Ainda que o proveito econômico da causa ultrapassasse quarenta salários-mínimos, se a sua competência for fundada na matéria, critério qualitativo, não haveria o que se falar de renúncia do crédito excedente, inclusive, nos casos do rito sumário (até sessenta salários-mínimos) – esse posicionamento, vale destacar, parece ter se pacificado, conforme extraído do Recurso em Mandado de Segurança n. 53.602-AL, julgado em 2018.
O ART. 1.063 DO CÓDIGO DE PROCESSO CIVIL E A LEI N. 14.976/2024
Diante dessa conexão de competências entre esses procedimentos, quando o legislador processual optou pela extinção do procedimento sumário, projetou-se o art. 1.063 do CPC/15 para regular que, conforme redação original, “até a edição de lei específica, os juizados especiais cíveis previstos na Lei nº 9.099, de 26 de setembro de 1995, continuam competentes para o processamento e julgamento das causas previstas no art. 275, inciso II, da Lei nº 5.869, de 11 de janeiro de 1973”. Ou seja, uma lacuna legislativa pendente de correção desde a vigência do Código de Processo Civil de 2015.
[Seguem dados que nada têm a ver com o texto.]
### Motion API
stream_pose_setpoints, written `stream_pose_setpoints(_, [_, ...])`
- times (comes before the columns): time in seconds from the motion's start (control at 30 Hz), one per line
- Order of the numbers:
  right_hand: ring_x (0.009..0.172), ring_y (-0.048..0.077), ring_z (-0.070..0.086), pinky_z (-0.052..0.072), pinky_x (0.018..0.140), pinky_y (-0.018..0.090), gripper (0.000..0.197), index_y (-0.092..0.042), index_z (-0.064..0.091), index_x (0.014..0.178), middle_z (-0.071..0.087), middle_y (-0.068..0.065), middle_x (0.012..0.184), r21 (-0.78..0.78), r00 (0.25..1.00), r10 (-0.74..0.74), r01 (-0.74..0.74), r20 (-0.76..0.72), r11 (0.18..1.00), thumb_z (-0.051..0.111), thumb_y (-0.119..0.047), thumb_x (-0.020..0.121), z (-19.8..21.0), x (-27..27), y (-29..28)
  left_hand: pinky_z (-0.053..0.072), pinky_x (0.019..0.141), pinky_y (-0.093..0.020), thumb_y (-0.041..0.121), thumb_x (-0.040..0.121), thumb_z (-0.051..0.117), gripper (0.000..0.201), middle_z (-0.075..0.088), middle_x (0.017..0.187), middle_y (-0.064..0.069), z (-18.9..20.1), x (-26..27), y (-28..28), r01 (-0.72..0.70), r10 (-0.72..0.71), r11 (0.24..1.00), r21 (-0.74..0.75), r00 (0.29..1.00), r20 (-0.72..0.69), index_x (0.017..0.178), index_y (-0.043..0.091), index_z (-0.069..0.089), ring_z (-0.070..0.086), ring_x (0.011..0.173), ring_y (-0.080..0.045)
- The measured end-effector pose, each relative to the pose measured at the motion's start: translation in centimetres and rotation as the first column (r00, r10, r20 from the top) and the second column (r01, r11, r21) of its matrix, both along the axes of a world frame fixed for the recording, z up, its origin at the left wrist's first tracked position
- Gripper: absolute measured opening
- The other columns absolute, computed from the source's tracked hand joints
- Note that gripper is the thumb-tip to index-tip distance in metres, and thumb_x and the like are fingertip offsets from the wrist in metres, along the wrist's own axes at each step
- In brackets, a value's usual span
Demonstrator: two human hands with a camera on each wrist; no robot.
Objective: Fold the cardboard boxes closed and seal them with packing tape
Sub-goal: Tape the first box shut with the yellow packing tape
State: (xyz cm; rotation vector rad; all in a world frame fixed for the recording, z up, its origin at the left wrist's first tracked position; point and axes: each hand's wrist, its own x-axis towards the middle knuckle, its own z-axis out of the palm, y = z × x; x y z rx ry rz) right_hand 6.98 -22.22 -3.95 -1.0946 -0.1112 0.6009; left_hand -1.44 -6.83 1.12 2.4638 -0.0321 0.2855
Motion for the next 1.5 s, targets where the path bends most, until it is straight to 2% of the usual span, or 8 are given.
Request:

A regulamentação veio quase dez anos depois, por meio da Lei n. 14.976, que optou por modificar a redação do art. 1.063 para “os juizados especiais cíveis previstos na Lei n. 9.099, de 26 de setembro de 1995, continuam competentes para o processamento e o julgamento das causas previstas no inciso II do art. 275 da Lei n. 5.869, de 11 de janeiro de 1973”.
Fruto do Projeto de Lei n. 8.728, de autoria da Deputada Laura Carneiro, apresentado em 28 de setembro de 2017, a alteração foi justificada, sobretudo, pela hipótese da alínea ‘b’, do inciso II, do art. 275, do CPC/73 (cobrança e condomínio) e ampliada para toda a parte programática do art. 1.063 do CPC/15, visto que, nas suas palavras, já restaria prejudicado diante de consolidação jurisprudencial.
AFINAL, O QUE MUDA COM A VIGÊNCIA DA LEI N. 14.976/2024?
Em primeiro lugar, após a explicação (ainda que breve) de todos os pontos desta matéria, questiono: será que realmente valia a pena editar uma lei específica para disciplinar um procedimento extinto?
Se a proposta fosse estritamente para esse fim, penso que não; do contrário, caso houvesse esforço para melhor detalhar cada hipótese contida no inciso II, do art. 275, do CPC/73, aperfeiçoando a sua aplicabilidade na Lei n. 9.099/95, sim.
De todo modo, já que a lei foi publicada, não vamos nos debruçar sobre o que poderia ter sido feito de maneira diferente, e sim trabalhar a partir do cenário que temos.
Para a prática, de forma objetiva: penso que nada muda. A referida lei apenas descarta qualquer possibilidade de melhor regulamentação do tema, o que, penso, poderia ter oferecido melhores contornos para a prática daqueles que costumam atuar no procedimento dos Juizados Especiais Cíveis.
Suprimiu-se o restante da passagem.